What is needed: Copy each line from the listing below where the word "table" shows up.

○ ○ ○ ○ ○ ○ ○

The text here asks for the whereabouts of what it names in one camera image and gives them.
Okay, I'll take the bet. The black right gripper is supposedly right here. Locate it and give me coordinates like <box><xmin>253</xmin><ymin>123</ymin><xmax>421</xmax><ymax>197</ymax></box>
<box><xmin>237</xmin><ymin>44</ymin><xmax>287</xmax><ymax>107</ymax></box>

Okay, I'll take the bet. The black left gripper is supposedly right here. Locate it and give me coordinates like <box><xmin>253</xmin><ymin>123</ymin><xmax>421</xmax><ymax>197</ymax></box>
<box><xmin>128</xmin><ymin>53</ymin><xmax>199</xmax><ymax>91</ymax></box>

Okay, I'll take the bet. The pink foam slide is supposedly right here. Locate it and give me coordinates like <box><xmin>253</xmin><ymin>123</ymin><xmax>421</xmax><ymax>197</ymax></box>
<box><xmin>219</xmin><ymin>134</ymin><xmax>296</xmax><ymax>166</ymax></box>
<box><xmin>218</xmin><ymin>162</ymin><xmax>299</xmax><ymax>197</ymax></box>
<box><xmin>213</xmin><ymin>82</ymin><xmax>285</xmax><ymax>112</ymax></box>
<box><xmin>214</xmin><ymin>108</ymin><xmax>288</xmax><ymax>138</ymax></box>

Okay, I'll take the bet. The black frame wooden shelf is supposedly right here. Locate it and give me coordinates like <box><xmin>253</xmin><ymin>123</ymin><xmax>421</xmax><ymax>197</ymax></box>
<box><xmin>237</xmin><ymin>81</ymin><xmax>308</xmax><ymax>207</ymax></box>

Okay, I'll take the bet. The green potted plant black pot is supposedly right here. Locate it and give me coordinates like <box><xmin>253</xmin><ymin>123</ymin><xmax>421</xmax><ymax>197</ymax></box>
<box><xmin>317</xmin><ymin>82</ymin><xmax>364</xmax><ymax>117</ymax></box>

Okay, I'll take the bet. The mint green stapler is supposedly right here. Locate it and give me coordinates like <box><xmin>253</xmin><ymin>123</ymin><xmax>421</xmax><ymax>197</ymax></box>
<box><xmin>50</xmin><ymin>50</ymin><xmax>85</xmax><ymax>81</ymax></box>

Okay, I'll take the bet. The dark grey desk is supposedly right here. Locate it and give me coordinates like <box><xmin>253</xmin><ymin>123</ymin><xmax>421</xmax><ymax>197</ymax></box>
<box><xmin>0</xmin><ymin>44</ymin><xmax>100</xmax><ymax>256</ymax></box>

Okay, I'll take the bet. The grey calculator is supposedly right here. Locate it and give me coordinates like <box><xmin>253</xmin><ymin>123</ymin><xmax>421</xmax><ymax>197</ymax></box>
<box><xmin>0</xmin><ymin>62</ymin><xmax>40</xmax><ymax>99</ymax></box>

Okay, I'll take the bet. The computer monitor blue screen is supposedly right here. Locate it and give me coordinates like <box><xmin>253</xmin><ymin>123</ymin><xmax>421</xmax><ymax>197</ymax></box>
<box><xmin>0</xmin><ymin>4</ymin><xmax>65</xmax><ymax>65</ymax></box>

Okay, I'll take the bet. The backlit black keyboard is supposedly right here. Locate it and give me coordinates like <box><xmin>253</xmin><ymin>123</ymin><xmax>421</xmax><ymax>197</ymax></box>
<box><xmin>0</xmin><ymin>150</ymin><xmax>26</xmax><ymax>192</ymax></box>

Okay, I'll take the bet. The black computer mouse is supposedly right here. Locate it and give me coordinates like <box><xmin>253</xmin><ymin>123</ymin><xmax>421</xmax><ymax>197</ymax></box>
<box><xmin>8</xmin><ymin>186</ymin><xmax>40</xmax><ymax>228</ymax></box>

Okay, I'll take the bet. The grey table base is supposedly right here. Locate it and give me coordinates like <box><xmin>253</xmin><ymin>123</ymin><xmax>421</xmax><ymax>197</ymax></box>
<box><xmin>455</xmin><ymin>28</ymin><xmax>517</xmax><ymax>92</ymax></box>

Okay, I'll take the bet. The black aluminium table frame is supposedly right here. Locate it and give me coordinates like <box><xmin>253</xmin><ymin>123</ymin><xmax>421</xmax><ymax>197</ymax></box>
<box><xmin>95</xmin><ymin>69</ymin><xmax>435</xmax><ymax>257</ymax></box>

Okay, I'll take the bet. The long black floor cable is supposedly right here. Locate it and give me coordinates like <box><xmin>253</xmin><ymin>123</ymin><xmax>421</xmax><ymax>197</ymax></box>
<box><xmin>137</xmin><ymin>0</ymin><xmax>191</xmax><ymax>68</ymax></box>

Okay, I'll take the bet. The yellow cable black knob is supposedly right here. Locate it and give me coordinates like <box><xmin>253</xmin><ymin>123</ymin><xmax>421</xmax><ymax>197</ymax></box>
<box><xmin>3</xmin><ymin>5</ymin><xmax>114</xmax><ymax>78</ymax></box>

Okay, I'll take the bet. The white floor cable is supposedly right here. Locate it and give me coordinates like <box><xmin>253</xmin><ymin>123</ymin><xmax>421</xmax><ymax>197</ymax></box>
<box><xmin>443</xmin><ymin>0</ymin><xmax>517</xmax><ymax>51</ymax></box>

○ ○ ○ ○ ○ ○ ○

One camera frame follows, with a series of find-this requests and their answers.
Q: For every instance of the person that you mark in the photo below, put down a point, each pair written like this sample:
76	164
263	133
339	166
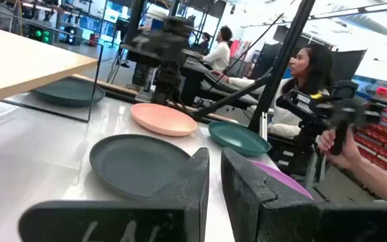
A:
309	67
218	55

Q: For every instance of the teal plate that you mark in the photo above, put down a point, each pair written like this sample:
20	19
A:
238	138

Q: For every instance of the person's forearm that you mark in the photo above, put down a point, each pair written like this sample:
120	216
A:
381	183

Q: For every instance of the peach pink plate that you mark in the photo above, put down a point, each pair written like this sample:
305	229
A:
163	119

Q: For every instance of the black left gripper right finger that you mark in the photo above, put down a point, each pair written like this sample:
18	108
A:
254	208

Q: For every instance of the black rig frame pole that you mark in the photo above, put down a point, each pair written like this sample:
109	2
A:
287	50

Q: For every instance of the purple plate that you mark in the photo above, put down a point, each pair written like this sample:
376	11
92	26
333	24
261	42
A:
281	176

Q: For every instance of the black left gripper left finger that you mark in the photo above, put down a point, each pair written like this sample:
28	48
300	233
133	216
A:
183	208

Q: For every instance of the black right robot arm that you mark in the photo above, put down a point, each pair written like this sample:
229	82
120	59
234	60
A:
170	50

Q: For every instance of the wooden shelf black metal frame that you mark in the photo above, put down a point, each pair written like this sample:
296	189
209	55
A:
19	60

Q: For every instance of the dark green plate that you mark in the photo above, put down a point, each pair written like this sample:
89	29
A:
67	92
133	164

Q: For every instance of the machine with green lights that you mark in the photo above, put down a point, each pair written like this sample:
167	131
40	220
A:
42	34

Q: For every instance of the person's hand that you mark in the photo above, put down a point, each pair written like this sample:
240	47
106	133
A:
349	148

○ ○ ○ ○ ○ ○ ○

Result for this task:
Okay, I'll take the bet. The grey table base is supposedly right here. Locate it and give me coordinates like <box><xmin>253</xmin><ymin>123</ymin><xmax>421</xmax><ymax>197</ymax></box>
Okay, I'll take the bet. The black aluminium table frame is supposedly right here. Locate it and give me coordinates like <box><xmin>253</xmin><ymin>123</ymin><xmax>421</xmax><ymax>197</ymax></box>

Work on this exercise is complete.